**Activity**
Your answer is a copy of every line in the records where "paper" appears.

Saved entries

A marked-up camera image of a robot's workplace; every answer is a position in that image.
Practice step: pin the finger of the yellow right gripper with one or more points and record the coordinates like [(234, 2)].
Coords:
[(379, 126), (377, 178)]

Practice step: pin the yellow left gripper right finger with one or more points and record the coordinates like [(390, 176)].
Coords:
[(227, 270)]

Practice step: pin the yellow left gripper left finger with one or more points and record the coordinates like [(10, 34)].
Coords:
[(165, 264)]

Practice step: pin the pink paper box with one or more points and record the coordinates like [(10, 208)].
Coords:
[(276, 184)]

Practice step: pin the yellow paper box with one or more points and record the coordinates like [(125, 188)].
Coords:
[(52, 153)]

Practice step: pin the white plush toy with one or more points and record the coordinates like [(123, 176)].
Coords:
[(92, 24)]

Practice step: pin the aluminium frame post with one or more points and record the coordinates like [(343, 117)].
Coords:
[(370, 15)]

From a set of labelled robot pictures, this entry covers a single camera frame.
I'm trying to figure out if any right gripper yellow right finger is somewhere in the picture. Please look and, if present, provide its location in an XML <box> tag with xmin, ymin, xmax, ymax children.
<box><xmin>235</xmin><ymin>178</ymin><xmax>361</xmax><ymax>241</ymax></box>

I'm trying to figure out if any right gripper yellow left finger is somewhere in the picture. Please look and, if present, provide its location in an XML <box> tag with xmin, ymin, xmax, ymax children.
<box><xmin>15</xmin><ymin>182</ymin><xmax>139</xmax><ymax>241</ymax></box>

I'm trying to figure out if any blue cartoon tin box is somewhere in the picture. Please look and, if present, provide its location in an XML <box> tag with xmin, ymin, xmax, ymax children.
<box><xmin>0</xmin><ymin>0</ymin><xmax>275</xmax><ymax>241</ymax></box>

**Response to the exercise**
Practice step: pin the pink paper box with one or more points and record the coordinates like [(10, 208)].
Practice step: pin the yellow paper box with one or more points and record the coordinates like [(125, 188)].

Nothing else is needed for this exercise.